++++ GIVEN DATA ++++
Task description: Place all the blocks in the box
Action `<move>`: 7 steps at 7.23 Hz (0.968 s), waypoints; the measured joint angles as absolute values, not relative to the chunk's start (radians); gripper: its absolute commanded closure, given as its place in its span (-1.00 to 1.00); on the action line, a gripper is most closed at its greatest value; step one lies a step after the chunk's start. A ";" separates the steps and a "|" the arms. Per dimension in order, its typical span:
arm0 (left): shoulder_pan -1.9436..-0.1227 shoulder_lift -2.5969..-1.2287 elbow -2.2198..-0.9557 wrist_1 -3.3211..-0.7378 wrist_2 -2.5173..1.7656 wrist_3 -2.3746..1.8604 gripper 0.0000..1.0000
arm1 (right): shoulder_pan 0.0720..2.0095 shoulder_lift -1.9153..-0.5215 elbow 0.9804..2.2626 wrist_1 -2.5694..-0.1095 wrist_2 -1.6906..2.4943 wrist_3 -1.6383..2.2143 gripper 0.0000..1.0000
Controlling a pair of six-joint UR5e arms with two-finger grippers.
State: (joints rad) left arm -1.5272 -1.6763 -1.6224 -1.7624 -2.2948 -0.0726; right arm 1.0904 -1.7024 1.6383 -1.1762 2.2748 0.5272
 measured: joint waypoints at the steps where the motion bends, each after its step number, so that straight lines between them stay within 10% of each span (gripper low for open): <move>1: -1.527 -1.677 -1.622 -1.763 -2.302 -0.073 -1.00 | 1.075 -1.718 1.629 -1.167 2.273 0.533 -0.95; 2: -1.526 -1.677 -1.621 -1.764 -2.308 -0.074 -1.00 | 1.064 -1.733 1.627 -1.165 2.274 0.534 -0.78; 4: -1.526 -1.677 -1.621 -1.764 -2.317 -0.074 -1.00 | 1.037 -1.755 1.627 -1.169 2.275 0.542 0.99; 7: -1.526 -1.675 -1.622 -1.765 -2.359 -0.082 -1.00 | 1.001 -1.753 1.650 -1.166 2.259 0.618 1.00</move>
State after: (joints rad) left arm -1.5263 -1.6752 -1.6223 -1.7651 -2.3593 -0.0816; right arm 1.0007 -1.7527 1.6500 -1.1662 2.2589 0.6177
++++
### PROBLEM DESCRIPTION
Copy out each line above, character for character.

### REPLY
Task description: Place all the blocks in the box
Action `<move>`: 7 steps at 7.23 Hz (0.968 s), waypoints; the measured joint angles as absolute values, not relative to the chunk's start (radians); gripper: its absolute commanded closure, given as its place in its span (-1.00 to 1.00); on the action line, a gripper is most closed at its greatest value; step one lies a step after the chunk's start. A ";" separates the steps and a "|" the arms. Per dimension in order, its typical span:
arm0 (left): shoulder_pan -1.9436..-0.1227 shoulder_lift -2.5969..-1.2287 elbow -2.2198..-0.9557 wrist_1 -3.3211..-0.7378 wrist_2 -2.5173..1.7656 wrist_3 -2.3746..1.8604 gripper 0.0000..1.0000
arm1 (right): shoulder_pan 0.0720..2.0095 shoulder_lift -1.9153..-0.5215 elbow 0.9804..2.2626 wrist_1 -2.5694..-0.1095 wrist_2 -1.6906..2.4943 wrist_3 -1.6383..2.2143 gripper 0.0000..1.0000
Controlling a pair of six-joint UR5e arms with two-finger grippers.
State: (joints rad) left arm -1.5272 -1.6763 -1.6224 -1.7624 -2.2948 -0.0726; right arm 1.0904 -1.7024 1.6383 -1.1762 2.2748 0.5272
 measured: joint waypoints at the steps where the motion bends, each after its step number, so that straight lines between them stay within 10% of each span (gripper low for open): <move>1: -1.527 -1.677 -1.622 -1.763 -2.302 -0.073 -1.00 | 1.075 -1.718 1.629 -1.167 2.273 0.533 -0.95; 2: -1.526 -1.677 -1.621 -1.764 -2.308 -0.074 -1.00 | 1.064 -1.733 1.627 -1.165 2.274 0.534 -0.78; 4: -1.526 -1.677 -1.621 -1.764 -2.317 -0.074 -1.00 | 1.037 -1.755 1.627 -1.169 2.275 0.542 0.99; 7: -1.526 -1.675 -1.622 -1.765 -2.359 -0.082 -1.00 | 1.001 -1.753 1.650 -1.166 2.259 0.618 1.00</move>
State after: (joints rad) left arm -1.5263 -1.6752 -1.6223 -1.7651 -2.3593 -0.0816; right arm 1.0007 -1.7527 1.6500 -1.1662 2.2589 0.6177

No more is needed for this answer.